[Exercise] Search the material below for the string "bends" and list each line that holds it.

[Records for this task]
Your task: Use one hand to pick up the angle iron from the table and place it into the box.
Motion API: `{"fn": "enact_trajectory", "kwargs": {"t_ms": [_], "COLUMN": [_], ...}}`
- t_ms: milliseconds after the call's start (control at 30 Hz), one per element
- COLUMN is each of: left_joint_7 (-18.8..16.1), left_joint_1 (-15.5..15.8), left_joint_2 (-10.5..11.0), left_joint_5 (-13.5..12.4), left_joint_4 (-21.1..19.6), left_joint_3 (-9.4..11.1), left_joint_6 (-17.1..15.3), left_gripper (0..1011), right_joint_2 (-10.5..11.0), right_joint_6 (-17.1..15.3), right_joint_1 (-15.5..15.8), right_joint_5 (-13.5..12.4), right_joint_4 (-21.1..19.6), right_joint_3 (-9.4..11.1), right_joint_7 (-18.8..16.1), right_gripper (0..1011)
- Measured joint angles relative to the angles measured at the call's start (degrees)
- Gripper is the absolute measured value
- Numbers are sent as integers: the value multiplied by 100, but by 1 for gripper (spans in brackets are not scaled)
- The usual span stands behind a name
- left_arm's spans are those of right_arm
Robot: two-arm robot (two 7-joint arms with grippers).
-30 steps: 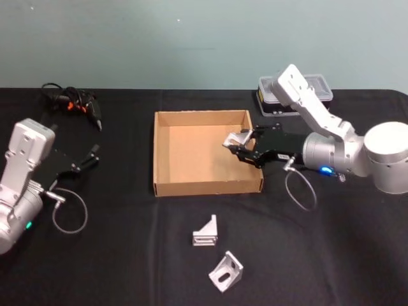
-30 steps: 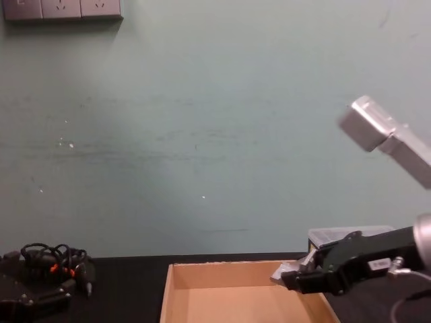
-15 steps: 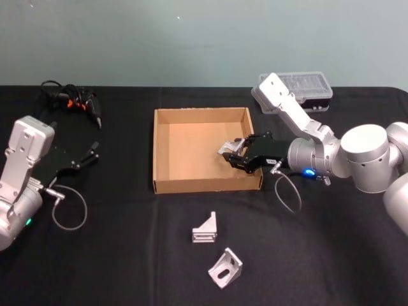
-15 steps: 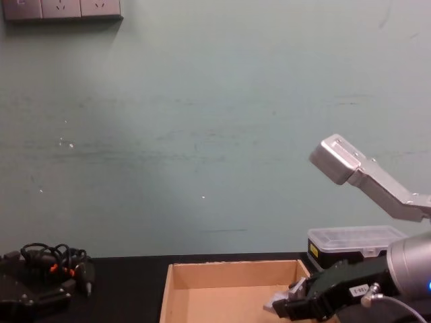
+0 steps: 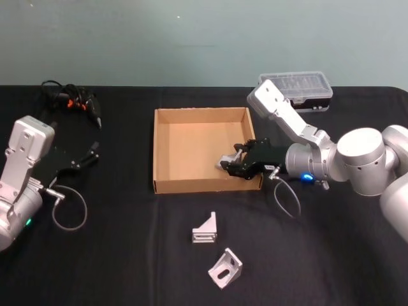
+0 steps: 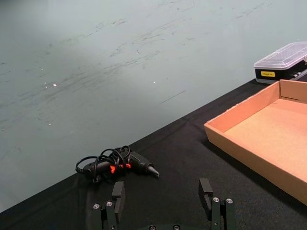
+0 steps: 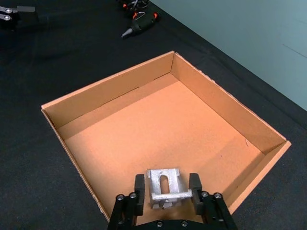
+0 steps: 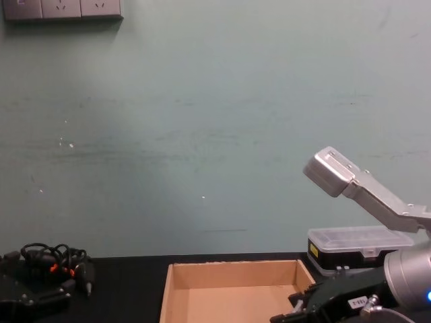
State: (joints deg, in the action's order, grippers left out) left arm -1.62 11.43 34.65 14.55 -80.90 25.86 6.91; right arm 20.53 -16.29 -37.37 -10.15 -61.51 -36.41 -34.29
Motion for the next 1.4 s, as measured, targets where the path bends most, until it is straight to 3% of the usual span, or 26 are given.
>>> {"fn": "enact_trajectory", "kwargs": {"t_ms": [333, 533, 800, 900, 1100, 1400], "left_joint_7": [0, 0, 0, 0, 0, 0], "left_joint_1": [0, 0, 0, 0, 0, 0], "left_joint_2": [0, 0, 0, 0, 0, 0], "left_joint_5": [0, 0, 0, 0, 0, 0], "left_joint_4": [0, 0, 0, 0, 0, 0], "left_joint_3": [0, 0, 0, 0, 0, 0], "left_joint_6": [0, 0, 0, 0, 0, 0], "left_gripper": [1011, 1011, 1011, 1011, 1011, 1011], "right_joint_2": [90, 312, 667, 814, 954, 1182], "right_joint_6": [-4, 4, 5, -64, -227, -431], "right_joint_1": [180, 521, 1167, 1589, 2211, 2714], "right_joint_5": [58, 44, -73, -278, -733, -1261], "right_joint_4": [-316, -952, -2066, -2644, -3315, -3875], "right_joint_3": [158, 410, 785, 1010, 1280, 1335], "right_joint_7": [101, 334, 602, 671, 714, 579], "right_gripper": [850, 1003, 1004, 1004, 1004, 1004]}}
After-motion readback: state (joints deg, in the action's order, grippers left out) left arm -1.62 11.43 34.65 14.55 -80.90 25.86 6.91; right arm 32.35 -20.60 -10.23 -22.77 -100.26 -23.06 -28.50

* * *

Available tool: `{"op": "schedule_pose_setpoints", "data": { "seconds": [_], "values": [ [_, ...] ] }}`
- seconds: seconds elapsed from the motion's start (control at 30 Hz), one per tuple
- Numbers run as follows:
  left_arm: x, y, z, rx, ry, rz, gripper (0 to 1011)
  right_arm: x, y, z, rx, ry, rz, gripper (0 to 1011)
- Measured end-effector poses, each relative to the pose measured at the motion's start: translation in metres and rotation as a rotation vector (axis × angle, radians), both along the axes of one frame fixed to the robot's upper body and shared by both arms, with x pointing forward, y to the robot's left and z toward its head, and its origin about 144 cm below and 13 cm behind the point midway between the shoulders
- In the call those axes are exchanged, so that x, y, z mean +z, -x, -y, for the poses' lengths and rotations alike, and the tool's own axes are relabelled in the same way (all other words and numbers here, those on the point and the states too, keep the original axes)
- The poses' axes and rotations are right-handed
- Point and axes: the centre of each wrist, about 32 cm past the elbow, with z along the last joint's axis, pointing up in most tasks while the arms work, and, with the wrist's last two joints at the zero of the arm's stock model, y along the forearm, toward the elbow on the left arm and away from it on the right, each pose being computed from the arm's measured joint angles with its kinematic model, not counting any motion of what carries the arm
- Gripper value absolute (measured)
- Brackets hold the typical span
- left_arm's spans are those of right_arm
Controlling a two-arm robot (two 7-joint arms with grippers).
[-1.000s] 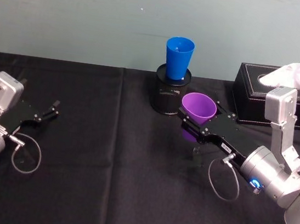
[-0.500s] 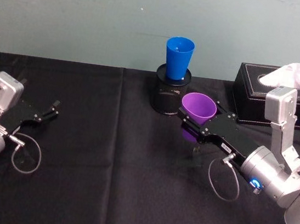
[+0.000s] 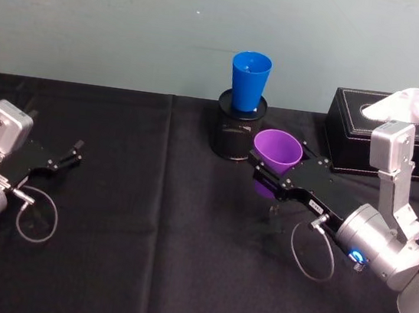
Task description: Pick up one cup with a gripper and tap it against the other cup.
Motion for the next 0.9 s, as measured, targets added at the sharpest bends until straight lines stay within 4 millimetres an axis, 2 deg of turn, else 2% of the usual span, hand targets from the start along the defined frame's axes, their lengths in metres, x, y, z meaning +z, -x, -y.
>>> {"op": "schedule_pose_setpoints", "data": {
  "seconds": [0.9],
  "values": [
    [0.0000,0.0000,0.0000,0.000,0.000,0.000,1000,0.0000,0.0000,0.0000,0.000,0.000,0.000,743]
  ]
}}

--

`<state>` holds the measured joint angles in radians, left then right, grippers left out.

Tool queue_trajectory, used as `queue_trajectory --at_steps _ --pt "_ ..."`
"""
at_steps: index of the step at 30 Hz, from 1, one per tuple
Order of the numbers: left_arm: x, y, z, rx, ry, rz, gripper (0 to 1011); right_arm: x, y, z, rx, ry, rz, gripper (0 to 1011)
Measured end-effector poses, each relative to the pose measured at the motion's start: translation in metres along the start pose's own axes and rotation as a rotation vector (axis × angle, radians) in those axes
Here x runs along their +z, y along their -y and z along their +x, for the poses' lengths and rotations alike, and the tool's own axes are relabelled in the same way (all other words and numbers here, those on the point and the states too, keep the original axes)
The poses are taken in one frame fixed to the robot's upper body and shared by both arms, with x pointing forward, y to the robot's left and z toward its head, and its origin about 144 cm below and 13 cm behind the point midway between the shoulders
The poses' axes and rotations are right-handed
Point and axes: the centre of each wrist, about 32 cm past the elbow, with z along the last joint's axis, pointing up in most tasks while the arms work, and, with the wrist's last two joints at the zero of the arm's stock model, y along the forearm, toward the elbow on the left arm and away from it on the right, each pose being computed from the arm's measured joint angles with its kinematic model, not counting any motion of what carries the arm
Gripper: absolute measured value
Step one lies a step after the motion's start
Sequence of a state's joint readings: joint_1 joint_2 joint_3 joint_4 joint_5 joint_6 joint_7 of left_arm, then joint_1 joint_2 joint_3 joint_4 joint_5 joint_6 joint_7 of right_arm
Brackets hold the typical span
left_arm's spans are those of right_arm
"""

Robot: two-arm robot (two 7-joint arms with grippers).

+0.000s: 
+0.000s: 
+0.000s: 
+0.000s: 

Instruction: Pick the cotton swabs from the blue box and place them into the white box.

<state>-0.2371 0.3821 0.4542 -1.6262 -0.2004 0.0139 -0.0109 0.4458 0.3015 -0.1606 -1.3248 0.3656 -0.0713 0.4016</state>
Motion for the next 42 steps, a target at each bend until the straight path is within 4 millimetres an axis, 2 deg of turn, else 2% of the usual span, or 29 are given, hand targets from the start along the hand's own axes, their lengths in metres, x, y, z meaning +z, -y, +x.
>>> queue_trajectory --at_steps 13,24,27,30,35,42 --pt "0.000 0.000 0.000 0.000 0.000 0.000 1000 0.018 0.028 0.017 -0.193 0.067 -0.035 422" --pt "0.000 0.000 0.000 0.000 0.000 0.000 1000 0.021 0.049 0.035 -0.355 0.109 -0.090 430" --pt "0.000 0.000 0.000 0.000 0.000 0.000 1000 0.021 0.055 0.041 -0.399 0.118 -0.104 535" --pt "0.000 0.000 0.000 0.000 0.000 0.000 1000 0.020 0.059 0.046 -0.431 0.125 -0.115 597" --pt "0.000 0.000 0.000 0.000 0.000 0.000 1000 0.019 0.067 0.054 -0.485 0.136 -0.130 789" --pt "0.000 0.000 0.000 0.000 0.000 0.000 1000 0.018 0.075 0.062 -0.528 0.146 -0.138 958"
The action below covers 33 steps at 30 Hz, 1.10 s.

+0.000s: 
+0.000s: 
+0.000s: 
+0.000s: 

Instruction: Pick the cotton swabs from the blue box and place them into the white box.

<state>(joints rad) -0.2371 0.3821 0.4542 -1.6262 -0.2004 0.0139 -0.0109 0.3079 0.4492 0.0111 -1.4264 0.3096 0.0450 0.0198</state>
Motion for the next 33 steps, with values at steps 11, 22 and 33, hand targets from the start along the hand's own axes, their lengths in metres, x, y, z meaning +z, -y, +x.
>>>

[Solution for this exercise]
Motion for the next 1.4 s, as measured, targets where the path bends most, until it is straight to 3% of the usual span, or 26 are given.
Motion for the next 0.9 s, as measured, targets added at the sharpest bends until straight lines stay within 4 millimetres an axis, 2 deg of turn, else 2% of the usual span, hand targets from the start along the defined frame's axes, their lengths in metres, x, y, z meaning +z, -x, -y.

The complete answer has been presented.